Playing songs from this year’s “Second Hand Heart” album has been fun, Yoakam said. Some nights he’ll do as many of five or six songs, other nights just two or three. That’s because Yoakam always tries to cover the breadth and width of his career. Those 31 years of recordings have sold more than 25 million copies worldwide.
“When I go see The Rolling Stones, I want to hear ‘Satisfaction,’ ” he said. “I want to hear ‘Let It Bleed.’ When Johnny Cash came to town, I wanted to hear ‘Walk the Line.’ ”
Like others who grew up to make music a profession, Yoakam was first a fan. Early on he heard his father’s Cash recordings for Sun Records in Memphis. And then he heard Buck Owens, a leader of West Coast country, on the radio.

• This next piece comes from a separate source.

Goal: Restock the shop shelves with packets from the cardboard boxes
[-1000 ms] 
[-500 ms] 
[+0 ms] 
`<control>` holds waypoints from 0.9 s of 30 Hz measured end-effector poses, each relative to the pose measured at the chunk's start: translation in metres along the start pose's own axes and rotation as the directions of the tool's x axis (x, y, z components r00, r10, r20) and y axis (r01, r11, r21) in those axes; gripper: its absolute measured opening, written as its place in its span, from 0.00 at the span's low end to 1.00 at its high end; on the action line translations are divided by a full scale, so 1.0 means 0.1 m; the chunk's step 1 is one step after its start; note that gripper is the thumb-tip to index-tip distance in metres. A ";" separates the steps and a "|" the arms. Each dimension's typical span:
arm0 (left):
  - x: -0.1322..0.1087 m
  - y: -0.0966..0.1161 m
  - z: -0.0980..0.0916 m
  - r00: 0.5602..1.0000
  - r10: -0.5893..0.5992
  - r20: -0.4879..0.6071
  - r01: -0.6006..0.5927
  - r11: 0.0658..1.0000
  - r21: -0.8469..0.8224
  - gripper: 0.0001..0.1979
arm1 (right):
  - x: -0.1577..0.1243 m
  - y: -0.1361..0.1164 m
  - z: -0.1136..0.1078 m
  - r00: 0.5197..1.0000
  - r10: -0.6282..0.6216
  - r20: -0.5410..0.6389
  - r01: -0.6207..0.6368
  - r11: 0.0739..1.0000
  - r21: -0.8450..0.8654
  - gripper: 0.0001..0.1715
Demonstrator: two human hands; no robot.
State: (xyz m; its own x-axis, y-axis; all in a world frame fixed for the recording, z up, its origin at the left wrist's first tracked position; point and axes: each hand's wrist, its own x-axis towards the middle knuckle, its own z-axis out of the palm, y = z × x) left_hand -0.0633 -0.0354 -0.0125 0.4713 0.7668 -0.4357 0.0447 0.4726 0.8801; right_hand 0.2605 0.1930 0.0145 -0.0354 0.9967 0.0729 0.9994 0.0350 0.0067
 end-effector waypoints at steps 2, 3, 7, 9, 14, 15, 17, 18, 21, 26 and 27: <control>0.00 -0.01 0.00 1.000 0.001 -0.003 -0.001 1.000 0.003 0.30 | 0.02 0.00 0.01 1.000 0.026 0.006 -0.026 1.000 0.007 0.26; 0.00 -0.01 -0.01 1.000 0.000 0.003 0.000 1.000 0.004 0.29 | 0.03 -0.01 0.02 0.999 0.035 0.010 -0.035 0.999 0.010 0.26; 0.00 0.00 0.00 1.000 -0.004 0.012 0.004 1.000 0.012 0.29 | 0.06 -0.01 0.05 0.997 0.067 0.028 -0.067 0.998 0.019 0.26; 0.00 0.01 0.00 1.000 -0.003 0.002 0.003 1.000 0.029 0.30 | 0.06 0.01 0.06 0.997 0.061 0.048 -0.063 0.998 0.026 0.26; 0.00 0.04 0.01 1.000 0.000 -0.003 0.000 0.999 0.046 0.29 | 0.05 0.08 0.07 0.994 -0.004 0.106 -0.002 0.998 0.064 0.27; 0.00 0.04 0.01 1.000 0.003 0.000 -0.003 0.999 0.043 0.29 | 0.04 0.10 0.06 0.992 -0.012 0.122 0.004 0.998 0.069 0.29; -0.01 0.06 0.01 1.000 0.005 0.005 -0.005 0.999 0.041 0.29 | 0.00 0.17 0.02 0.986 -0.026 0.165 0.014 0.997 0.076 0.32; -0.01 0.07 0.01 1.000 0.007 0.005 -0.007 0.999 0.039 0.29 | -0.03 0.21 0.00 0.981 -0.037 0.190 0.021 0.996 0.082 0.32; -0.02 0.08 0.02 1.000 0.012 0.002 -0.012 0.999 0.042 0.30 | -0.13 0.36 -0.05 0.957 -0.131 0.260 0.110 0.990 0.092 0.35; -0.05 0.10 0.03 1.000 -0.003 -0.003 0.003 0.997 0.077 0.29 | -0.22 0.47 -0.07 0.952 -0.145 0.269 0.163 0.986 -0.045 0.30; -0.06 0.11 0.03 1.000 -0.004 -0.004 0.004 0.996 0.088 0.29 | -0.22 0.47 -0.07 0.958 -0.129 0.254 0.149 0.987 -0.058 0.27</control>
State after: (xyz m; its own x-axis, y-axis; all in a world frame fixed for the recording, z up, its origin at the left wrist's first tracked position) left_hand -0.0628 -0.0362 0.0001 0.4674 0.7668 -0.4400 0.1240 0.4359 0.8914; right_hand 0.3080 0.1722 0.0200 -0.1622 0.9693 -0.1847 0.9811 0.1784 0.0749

“Buck was on the radio singing ‘I’ve — got — a — tiger by the tail.’ That and ‘Together Again.’ Those things were crossover hits playing on AM car radio. And by the time I was 8, I had a transistor radio. I heard Buck, Roger Miller. My transistor had a little earpiece. A single earpiece. It was mono. I’d lay there at night, listening, when I was supposed to be asleep.”
Owens and Cash later became Yoakam’s friends.
“Buck and I were very close, from ’86 through 2006, when he passed,” Yoakam said. “John was complimentary about what I did. He understood it. I felt an affinity to Johnny in that way, perhaps even more so than to Buck. Because I was straddling that fence like Johnny Cash. He wasn’t rock ’n’ roll or rockabilly, exclusively. He wasn’t country, exclusively. He had his own space.”
For 30 years, Yoakam, too, has his own place in music. Cash, Owens, Roy Orbison, Roger Miller and others who didn’t toe the Nashville Sound line would approve.